EA takes numerous risks with this year's FIFA and scores on all of them.
Electronic Arts' FIFA franchise isn't one that's particularly high on innovation. Each year sees improved visuals, updated rosters and slight changes to the gameplay. FIFA 17 is different. This year's edition features a brand new mode called The Journey, introducing a single-player story to FIFA for the first time. Is it any good and can it compete with Pro Evolution Soccer 2017?

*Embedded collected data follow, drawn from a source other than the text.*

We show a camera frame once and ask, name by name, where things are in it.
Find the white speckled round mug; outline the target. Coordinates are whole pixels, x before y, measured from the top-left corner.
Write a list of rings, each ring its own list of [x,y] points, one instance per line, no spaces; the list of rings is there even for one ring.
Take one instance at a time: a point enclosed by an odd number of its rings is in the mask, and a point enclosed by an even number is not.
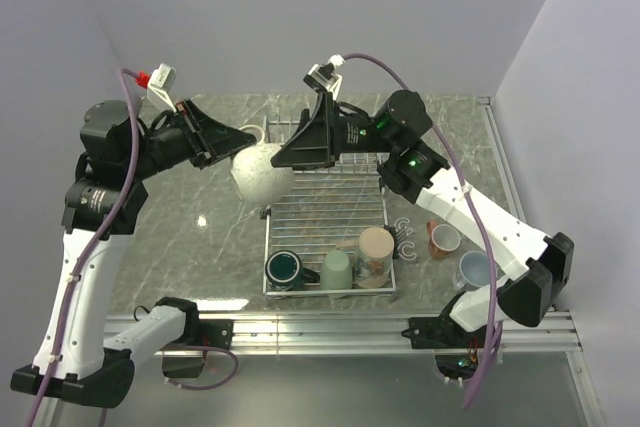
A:
[[[230,174],[236,192],[246,203],[264,207],[287,195],[295,184],[290,167],[273,167],[271,158],[281,145],[266,140],[266,132],[257,125],[244,125],[240,131],[257,135],[257,143],[238,152],[232,159]]]

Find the beige patterned mug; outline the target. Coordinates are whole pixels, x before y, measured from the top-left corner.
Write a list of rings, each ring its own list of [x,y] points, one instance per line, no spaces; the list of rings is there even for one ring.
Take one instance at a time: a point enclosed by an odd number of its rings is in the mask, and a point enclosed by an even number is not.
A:
[[[365,229],[354,247],[354,281],[365,289],[382,288],[389,280],[394,238],[382,227]]]

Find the dark teal mug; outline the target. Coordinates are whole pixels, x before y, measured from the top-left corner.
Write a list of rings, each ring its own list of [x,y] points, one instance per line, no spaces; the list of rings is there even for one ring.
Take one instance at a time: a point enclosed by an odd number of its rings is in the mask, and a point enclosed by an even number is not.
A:
[[[320,282],[320,274],[305,267],[301,258],[289,250],[271,254],[265,262],[264,273],[276,291],[301,290],[307,284]]]

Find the light green cup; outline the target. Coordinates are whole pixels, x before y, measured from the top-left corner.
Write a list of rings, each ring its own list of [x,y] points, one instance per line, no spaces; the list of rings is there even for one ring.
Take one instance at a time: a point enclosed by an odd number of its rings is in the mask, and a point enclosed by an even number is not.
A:
[[[351,257],[342,250],[334,249],[324,257],[320,269],[320,288],[338,291],[351,289],[353,266]]]

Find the pink coffee mug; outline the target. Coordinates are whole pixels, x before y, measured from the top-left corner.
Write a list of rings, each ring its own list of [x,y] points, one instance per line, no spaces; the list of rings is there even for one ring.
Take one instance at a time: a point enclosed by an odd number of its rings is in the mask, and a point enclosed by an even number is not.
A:
[[[426,223],[428,251],[433,259],[443,259],[455,252],[461,244],[459,232],[448,224],[432,219]]]

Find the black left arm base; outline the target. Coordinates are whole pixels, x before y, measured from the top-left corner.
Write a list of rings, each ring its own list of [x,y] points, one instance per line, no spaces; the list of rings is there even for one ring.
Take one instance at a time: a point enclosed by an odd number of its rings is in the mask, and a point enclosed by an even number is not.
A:
[[[231,351],[233,329],[232,320],[201,321],[194,335],[169,343],[162,350],[161,368],[165,379],[178,386],[181,380],[221,373],[223,363],[229,360],[230,370],[212,388],[230,381],[239,369],[239,359]]]

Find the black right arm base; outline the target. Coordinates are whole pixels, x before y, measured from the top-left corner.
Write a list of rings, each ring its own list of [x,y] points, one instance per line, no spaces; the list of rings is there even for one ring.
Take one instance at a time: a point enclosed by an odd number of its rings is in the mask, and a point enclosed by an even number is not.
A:
[[[484,346],[486,328],[467,332],[449,317],[411,317],[401,336],[414,350],[435,350],[435,364],[445,380],[466,382],[478,367],[478,350]]]

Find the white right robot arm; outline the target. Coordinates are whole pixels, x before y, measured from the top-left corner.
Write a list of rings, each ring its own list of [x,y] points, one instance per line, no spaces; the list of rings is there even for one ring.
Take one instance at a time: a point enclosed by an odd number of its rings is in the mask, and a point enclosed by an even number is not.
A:
[[[462,346],[489,319],[538,326],[568,282],[573,241],[562,232],[550,236],[527,225],[460,180],[454,167],[423,141],[432,126],[416,92],[394,92],[374,116],[321,93],[271,163],[304,171],[332,167],[346,153],[386,154],[377,166],[383,184],[451,224],[502,272],[453,304],[440,322],[444,341]]]

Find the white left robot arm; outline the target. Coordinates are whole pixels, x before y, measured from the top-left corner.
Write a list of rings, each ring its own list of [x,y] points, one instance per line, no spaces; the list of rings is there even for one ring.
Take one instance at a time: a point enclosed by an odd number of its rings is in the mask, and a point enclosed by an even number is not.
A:
[[[126,397],[137,367],[163,347],[201,342],[197,305],[165,297],[124,332],[105,338],[117,271],[148,198],[146,179],[185,161],[204,169],[256,144],[254,135],[202,112],[192,100],[150,126],[126,102],[96,104],[80,131],[84,151],[65,195],[63,263],[49,326],[34,360],[10,387],[112,409]]]

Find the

The Journey mode follows Alex Hunter, an amateur footballer who works his way up to the Premier League. The initial few matches function as skill games to decide Hunter's placement and it's up to you which position he opts for. Players can also decide what attitude Hunter takes throughout the campaign with different results - being rebellious, for instance, is appealing to fans but may not make the authorities happy. FIFA 17 also marks the shift to Frostbite engine and it presents more realistic looking players, cleaner animations and a striking visual experience overall.
Unlike past iterations, FIFA 17 makes quite a few changes to its gameplay. Travelling with the ball is now more important than before and provides more incentive for different attackers. The AI will now adapt to your routines, causing you to change things on the fly. Though the free kick system could still use a bit of work, especially when it comes to set pieces, the action feels much more evenly paced than before. Along with The Journey, there are Ultimate Team, Career, International and Be A Pro modes to get involved with.
Honestly, being able to influence Alex Hunter's journey is pretty fun and provides some actual direction beyond just random matches. The decision making actually has an impact and the attention to detail, be it with managers or of the players on the field, is incredible. Tweaks to the gameplay have also instilled a much needed sense of variety even if veterans need to make some readjustments here and there. Ultimate Team will likely consume most of your time in the foreseeable months and FUT Champions is a decent enough time sink in that regard.
Even with the looming threat of Pro Evolution Soccer 2017, EA has pulled out all the stops to ensure FIFA 17 is different, well-made and an altogether entertaining new entry in the hallowed franchise. If you're not a fan of multiplayer, then there's still a compelling single-player to explore on top of Be A Pro and Ultimate Team. Hopefully, we see more such experimentation from EA in the future.